WHAT YOU WILL DO — Set down exactly, from the records below, the line with "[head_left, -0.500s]" through the line with "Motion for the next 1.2", and nothing else.

INFORMATION PROVIDED —
Start of Block

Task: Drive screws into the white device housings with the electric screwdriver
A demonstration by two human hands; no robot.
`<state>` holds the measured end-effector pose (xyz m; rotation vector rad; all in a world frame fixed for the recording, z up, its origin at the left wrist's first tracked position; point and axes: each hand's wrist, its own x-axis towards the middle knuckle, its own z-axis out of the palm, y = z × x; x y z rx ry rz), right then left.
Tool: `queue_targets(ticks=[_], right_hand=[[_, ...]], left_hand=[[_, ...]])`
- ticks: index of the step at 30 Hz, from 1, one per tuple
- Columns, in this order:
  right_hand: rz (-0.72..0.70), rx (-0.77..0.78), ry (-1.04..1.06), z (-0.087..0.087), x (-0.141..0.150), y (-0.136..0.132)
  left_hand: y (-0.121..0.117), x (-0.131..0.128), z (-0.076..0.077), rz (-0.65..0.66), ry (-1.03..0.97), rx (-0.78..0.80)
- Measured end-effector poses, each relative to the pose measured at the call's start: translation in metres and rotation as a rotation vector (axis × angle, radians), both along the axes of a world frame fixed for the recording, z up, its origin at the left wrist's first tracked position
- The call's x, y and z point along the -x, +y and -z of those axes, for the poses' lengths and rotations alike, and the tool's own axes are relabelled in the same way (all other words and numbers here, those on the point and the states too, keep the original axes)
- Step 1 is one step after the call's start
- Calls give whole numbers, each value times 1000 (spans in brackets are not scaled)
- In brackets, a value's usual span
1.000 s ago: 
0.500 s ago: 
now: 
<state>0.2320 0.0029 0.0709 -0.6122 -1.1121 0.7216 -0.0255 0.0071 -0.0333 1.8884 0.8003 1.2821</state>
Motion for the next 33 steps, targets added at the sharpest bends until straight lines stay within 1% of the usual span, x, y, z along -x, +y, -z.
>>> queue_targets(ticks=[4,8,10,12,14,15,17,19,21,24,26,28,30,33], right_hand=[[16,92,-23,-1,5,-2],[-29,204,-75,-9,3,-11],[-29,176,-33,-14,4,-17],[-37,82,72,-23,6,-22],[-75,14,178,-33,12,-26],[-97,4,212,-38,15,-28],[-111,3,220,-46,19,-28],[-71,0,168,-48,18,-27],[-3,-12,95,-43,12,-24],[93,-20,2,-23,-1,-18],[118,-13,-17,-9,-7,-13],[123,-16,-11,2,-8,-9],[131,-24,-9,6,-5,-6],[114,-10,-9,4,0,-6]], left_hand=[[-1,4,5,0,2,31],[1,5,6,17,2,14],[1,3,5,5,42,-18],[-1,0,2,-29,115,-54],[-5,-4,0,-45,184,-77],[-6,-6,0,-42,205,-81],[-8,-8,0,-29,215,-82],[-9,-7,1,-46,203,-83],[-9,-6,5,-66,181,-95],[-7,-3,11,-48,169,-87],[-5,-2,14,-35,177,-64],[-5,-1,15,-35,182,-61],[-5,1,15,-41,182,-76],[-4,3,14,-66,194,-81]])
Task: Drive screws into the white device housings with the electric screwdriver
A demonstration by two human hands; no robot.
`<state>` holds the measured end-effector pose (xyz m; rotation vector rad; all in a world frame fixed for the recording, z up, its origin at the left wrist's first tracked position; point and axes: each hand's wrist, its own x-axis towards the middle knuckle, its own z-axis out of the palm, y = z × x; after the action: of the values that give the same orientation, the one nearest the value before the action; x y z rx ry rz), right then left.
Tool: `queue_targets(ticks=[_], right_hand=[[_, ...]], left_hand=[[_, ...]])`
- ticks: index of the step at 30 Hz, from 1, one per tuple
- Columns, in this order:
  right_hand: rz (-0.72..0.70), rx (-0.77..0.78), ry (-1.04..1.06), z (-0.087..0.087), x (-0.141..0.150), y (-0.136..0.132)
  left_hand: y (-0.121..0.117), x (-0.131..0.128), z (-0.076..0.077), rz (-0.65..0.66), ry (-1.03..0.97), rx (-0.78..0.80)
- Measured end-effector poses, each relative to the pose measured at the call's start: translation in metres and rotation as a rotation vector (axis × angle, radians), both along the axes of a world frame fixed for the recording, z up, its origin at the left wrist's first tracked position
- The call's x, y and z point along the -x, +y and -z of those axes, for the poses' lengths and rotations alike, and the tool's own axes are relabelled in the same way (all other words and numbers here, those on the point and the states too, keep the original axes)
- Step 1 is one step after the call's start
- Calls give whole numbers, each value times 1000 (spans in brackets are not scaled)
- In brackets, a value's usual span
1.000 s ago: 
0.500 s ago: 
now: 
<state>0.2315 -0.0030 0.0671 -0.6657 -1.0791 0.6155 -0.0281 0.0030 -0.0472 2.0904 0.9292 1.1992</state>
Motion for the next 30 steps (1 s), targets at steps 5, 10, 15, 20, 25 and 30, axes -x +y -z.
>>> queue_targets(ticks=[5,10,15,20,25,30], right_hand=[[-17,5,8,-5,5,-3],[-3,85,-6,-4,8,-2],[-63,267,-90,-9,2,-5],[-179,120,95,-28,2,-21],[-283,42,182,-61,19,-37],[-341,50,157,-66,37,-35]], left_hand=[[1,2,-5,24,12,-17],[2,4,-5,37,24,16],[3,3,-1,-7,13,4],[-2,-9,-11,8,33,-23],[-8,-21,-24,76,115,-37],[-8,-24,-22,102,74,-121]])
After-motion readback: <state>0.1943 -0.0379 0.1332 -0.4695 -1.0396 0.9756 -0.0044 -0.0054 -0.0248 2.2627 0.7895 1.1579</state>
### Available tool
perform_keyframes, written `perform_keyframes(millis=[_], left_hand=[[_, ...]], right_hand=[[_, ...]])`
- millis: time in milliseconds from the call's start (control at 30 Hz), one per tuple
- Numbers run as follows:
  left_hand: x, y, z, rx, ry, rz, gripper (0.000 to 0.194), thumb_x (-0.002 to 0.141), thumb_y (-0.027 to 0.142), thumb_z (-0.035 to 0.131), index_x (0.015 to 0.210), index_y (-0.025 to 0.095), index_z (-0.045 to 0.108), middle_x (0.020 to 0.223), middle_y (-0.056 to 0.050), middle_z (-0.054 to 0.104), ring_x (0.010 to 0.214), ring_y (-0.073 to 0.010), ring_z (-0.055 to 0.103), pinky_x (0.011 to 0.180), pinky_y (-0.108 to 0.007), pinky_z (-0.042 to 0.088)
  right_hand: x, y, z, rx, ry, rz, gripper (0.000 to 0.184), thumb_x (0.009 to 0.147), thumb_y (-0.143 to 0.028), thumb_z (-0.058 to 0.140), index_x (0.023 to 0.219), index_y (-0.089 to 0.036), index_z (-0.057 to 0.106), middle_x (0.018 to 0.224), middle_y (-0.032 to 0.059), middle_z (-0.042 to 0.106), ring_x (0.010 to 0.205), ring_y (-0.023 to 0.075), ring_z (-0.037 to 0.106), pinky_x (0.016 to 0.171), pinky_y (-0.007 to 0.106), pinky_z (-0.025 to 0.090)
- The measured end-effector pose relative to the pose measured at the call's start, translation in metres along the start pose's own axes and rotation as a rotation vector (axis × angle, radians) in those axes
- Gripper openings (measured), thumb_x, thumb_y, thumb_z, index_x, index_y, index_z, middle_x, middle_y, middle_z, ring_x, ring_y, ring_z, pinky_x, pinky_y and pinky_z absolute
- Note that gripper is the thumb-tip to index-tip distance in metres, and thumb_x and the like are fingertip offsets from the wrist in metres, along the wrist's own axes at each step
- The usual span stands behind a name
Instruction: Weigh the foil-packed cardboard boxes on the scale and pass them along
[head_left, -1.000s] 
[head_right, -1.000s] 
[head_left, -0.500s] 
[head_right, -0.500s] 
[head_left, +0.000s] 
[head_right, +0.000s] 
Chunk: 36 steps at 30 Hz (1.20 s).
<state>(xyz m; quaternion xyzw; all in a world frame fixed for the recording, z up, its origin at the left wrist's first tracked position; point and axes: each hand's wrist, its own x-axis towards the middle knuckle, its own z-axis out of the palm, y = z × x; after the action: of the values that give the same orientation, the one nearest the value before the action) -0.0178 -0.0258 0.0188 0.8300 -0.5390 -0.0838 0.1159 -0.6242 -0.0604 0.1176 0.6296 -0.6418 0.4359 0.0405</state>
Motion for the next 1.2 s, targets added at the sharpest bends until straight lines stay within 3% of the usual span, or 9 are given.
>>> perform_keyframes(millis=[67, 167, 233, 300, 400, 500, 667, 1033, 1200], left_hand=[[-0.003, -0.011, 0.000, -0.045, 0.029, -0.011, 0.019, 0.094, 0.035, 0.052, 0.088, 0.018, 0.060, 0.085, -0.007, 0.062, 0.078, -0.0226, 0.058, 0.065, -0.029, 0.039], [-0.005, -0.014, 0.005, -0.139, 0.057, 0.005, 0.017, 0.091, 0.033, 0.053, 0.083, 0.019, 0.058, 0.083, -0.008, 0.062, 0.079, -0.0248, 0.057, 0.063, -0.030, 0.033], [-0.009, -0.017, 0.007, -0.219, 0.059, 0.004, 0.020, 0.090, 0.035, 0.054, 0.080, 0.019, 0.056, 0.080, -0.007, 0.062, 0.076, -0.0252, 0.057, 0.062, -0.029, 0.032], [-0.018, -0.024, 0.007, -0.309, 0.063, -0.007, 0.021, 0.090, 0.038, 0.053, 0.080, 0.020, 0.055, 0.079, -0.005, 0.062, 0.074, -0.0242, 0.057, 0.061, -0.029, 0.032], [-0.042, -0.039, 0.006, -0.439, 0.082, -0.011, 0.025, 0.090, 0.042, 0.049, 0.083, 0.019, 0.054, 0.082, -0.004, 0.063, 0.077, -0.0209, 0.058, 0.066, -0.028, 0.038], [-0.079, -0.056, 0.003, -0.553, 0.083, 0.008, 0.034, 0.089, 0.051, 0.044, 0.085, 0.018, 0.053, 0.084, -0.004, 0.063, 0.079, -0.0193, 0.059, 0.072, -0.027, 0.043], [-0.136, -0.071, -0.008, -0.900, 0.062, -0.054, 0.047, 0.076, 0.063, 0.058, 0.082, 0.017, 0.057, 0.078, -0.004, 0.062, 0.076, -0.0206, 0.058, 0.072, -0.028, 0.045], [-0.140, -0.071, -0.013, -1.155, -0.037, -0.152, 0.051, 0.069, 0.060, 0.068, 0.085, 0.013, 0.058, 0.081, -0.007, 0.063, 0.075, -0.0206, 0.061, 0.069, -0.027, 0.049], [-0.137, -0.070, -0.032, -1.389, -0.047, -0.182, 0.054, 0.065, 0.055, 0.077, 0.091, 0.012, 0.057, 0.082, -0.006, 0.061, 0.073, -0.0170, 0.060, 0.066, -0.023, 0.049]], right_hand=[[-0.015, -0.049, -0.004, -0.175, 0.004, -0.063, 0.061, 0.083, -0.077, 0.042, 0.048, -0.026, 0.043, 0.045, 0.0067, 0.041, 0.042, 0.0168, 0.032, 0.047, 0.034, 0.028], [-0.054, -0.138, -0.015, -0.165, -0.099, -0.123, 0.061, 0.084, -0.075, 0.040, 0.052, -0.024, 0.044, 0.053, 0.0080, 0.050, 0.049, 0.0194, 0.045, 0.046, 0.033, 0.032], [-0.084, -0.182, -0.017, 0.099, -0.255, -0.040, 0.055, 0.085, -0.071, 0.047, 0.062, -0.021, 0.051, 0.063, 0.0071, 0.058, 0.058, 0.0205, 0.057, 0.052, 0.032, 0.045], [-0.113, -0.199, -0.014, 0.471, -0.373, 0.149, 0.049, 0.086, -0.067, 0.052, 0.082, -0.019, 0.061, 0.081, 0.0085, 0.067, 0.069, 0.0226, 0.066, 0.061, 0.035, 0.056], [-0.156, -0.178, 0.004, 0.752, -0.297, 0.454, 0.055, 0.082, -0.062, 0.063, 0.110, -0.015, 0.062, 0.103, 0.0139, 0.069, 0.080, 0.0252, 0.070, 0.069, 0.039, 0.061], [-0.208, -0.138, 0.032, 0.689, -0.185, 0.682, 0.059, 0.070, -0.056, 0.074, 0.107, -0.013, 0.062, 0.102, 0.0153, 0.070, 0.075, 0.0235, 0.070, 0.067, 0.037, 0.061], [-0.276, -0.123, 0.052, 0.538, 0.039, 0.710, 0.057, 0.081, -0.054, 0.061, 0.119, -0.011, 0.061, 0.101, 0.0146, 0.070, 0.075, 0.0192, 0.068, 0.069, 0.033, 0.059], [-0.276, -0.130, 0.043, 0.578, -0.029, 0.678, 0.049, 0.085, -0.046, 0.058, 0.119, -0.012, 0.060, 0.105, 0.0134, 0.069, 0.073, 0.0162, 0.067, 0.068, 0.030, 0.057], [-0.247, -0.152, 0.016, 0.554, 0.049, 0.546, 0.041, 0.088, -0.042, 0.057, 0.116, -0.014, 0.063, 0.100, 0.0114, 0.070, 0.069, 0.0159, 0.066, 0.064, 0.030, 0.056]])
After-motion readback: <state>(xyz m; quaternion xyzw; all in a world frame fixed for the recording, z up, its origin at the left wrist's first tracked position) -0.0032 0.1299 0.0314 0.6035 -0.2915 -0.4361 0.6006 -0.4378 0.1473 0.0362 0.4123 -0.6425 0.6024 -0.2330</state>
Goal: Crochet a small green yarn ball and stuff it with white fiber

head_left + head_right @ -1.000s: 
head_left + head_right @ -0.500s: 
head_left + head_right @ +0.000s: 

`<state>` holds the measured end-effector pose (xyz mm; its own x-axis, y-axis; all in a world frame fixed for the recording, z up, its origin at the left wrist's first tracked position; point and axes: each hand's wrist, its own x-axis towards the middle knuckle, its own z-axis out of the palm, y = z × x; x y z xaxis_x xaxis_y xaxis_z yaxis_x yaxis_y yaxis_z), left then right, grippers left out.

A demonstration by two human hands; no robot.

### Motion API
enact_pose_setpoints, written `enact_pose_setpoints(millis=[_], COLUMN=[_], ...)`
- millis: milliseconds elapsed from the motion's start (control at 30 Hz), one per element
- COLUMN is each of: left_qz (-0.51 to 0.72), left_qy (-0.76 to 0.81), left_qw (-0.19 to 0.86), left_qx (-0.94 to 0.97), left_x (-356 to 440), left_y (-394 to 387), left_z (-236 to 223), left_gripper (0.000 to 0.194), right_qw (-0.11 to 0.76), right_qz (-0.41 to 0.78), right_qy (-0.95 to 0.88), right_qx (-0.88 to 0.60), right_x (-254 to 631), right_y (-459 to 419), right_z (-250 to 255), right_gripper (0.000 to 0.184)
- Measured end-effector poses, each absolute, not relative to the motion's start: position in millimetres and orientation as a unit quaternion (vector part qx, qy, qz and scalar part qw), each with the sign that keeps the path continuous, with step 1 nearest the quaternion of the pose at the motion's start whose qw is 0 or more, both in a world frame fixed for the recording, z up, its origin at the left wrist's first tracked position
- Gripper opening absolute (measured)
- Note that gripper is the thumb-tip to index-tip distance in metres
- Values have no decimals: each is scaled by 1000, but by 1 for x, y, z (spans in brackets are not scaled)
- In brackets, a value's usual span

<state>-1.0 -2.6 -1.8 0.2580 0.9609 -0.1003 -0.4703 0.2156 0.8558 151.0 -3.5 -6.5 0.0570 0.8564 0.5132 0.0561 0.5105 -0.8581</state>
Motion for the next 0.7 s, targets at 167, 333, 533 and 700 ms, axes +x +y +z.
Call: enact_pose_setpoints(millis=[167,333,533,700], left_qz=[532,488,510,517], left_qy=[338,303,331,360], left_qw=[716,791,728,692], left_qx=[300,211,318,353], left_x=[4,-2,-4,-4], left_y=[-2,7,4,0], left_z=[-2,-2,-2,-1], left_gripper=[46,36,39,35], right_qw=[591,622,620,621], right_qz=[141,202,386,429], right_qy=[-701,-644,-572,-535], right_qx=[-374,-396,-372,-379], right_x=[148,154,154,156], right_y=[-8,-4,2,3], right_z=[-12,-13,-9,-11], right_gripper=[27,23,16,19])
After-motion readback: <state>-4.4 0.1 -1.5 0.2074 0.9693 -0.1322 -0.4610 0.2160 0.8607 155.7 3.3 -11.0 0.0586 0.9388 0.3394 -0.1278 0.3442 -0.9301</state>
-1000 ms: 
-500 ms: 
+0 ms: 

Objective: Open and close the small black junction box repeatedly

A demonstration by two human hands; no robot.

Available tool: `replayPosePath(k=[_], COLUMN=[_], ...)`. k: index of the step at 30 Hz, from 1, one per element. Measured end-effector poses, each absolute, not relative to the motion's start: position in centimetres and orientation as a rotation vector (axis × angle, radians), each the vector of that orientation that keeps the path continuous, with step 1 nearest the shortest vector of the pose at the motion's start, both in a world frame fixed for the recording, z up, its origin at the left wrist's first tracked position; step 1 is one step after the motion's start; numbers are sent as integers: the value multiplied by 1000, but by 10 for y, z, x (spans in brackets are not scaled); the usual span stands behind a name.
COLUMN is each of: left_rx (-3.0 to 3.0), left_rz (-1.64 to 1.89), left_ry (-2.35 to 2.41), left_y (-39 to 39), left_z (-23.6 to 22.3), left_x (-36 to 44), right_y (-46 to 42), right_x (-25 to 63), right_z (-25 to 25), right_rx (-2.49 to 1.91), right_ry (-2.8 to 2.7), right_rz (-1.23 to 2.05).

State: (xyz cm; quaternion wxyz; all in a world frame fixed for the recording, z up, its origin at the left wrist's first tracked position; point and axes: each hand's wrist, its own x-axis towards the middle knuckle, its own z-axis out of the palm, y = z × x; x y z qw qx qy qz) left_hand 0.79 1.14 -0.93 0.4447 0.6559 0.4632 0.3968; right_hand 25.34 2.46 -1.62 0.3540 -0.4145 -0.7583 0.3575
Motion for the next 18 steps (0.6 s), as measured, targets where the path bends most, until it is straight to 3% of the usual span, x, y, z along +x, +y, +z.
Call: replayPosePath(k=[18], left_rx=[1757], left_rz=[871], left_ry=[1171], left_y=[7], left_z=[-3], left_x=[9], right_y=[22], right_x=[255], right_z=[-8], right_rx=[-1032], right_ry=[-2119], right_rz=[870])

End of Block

OUTPUT BELOW —
[head_left, -0.500s] 
[head_right, -0.500s] 
[head_left, +0.000s] 
[head_right, +0.000s] 
Chunk: 36 steps at 30 Hz (1.20 s).
<state>(xyz m; quaternion xyzw; all in a world frame fixed for the recording, z up, its origin at the left wrist's first tracked position; point and axes: each hand's wrist, its own x-axis towards the middle knuckle, its own z-axis out of the palm, y = z × x; after the action: of the values that give the same orientation, the one nearest the value before the action) -0.0178 -0.0258 0.0188 0.8300 -0.5390 -0.0838 0.1159 -0.6242 -0.0604 0.1176 0.6296 -0.6418 0.4359 0.0405</state>
Motion for the next 1.2 s, targets added at the sharpest bends until straight lines stay within 3% of the usual span, or 9 are given.

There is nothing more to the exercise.